One interesting nuance worth understanding: smart rings, like the COLMI R02, frequently produce more complete and reliable sleep data than smartwatches, not because the underlying sensor technology is fundamentally different, but because of wearing behaviour. Many people find a ring far more comfortable to sleep in than a watch, and are therefore more likely to actually wear it consistently overnight.
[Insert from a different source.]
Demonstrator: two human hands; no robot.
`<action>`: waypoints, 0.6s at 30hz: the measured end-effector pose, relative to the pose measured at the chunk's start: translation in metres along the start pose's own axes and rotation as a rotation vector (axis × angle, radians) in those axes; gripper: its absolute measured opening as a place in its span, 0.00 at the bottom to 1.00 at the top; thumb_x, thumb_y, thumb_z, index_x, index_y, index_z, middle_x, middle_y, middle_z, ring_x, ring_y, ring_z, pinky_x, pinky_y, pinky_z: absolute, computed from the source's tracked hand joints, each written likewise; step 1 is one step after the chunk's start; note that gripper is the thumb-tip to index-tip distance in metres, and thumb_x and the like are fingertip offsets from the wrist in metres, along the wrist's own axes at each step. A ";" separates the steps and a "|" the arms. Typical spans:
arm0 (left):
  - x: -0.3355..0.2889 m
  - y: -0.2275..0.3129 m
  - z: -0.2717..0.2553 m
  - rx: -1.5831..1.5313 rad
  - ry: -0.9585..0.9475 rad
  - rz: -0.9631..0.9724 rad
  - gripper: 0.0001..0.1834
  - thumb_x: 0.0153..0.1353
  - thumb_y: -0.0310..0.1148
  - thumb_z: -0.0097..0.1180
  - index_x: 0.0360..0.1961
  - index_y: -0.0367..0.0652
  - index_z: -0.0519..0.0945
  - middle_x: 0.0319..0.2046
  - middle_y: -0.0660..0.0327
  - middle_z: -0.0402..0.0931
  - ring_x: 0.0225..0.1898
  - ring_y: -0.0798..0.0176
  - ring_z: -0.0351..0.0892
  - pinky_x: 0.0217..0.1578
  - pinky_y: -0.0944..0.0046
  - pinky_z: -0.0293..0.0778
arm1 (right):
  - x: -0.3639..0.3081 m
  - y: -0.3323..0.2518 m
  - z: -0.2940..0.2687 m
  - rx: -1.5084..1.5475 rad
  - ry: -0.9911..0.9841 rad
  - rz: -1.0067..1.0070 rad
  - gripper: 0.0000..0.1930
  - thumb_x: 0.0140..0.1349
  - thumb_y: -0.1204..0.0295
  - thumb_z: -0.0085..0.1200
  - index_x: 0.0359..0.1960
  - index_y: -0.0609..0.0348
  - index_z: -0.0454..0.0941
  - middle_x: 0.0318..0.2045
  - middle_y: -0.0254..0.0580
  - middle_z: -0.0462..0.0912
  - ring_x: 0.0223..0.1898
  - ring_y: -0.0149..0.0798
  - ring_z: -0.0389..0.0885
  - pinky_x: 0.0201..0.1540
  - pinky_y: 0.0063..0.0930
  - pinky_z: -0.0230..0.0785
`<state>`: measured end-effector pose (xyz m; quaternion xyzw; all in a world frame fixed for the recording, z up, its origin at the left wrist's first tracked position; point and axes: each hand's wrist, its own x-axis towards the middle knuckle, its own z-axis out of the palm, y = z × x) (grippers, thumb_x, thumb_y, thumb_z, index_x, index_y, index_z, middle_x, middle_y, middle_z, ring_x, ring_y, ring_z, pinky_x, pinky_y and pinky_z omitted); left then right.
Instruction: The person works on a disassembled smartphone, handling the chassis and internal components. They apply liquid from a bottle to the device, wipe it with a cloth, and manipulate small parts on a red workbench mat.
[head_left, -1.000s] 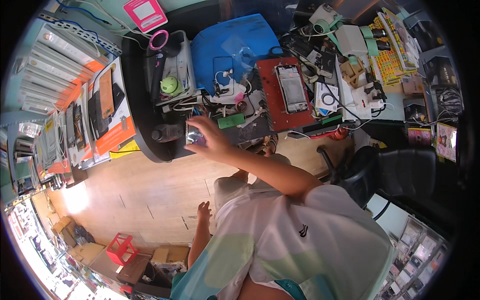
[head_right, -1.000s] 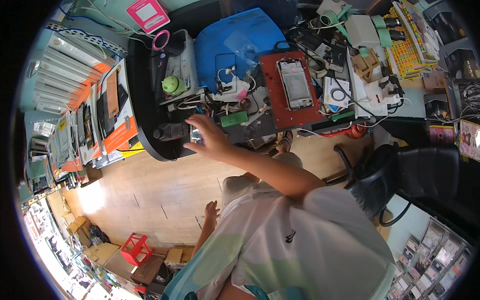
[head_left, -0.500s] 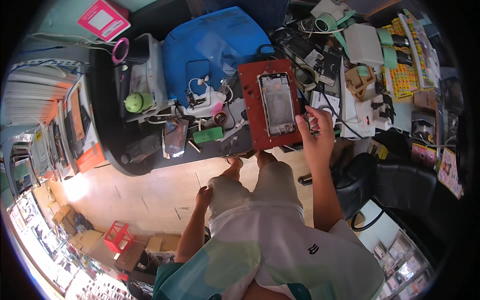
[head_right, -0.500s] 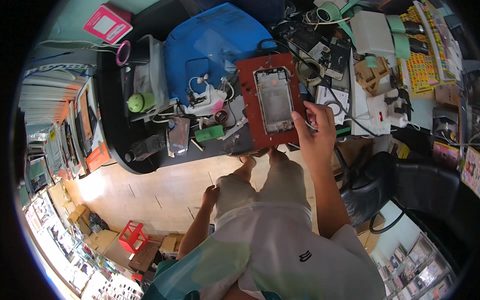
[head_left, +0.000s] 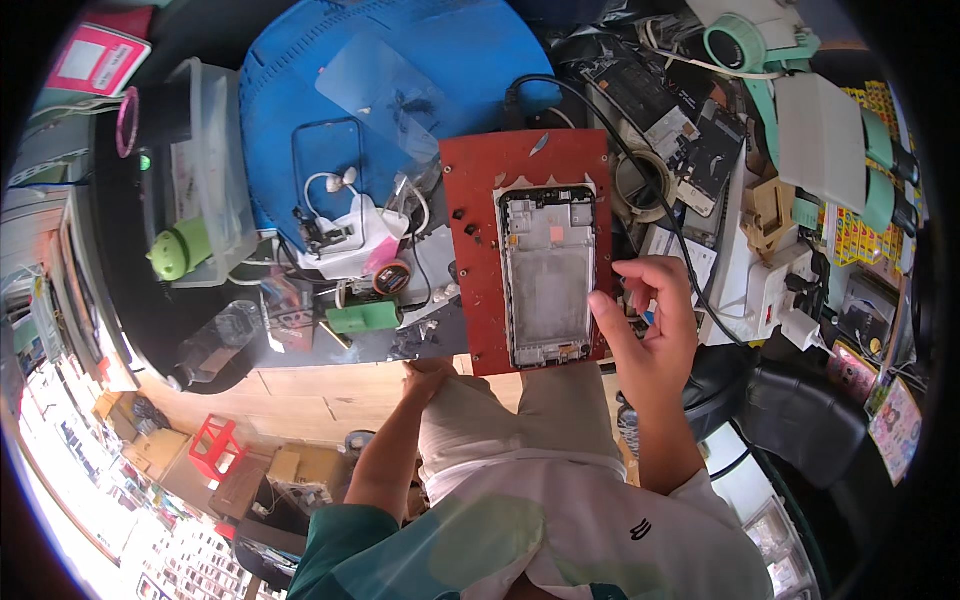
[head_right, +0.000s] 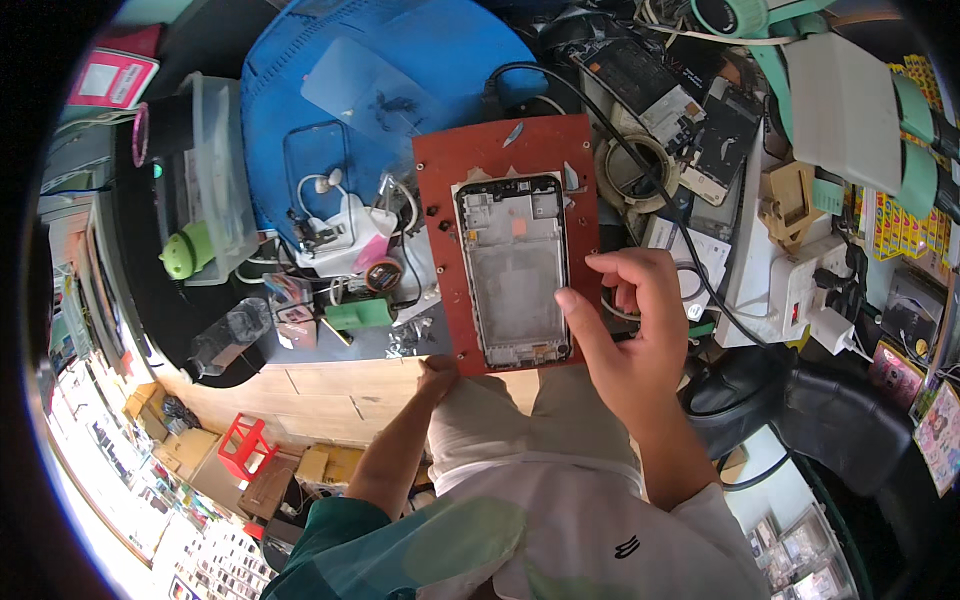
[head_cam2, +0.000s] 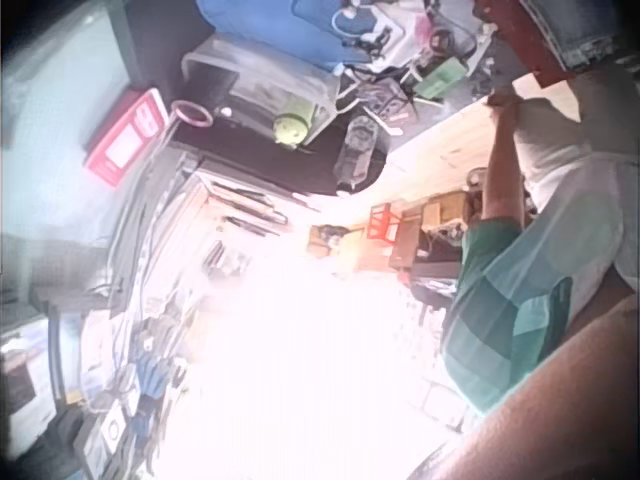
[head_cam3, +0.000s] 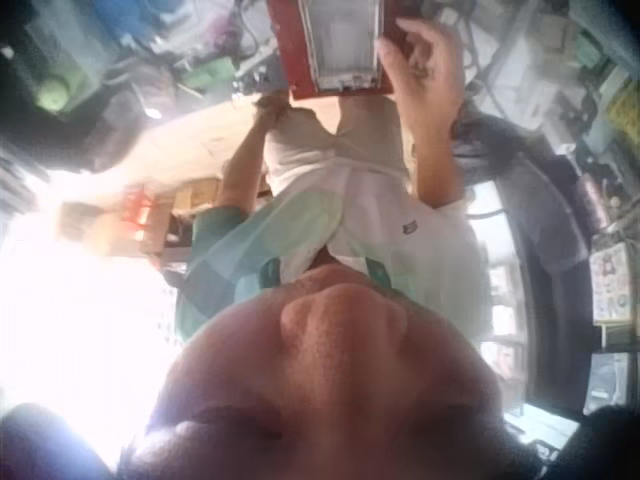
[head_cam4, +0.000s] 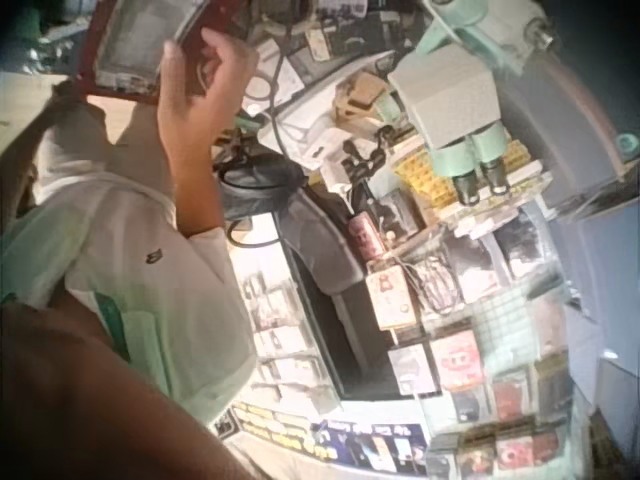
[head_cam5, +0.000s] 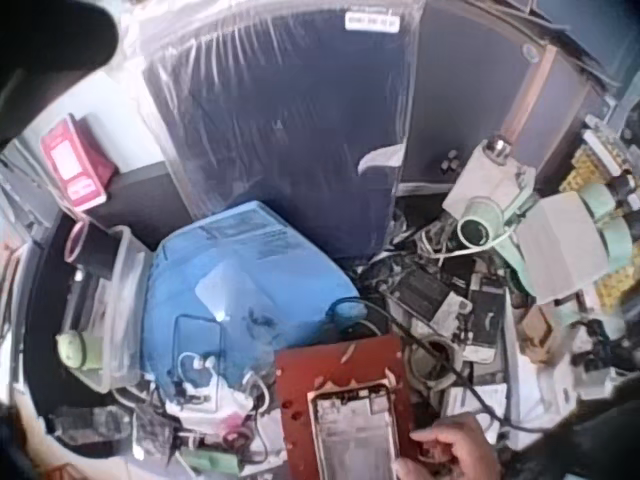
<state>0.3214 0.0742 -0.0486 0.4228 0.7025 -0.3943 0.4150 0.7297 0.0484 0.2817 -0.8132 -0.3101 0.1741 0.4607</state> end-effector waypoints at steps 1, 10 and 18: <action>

A sensor that is not worn cannot collect data, regardless of how sophisticated its algorithm is, making wearing consistency arguably more important than raw sensor sophistication for practical sleep tracking outcomes.

If sleep tracking is your primary health priority, consider whether a smart ring might suit your sleeping habits better than a watch, or use both together for the most complete picture, with your watch handling daytime activity and your ring handling overnight monitoring without any compromise on either front.

Tips for Getting the Most Accurate Sleep Data

  • Wear your watch or ring snugly but comfortably, a loose fit reduces sensor accuracy throughout the night
  • Wear the device consistently every night for the most useful trend data over time, since gaps in wearing create gaps in your overall picture
  • Avoid taking the device off in the middle of the night if possible, as this creates gaps in the data that cannot be retroactively filled
  • Sync your data each morning through the DaFit app to keep your historical record complete and up to date
  • Look at weekly and monthly trends rather than obsessing over single-night scores that naturally vary night to night

What a Declining Sleep Trend Might Tell You

If your sleep score consistently declines over a period of weeks, it is worth considering potential contributing factors: increased stress, which you can cross-reference with your watch's stress tracking data, changes in exercise routine, alcohol or caffeine consumption patterns, or changes in sleep environment. While your COLMI watch cannot diagnose a sleep disorder, this kind of trend data is exactly the sort of information worth bringing to a conversation with a healthcare professional if you have ongoing concerns about your sleep quality.

Final Thoughts

Sleep tracking on a COLMI smartwatch or smart ring works by combining movement data from an accelerometer with physiological data from a heart rate sensor, using established sleep science principles to estimate your sleep stages throughout the night. While not a replacement for clinical sleep studies, this technology provides genuinely useful, actionable insight into your sleep patterns over time, insight that simply was not accessible to most people before consumer wearables made it so easy to collect.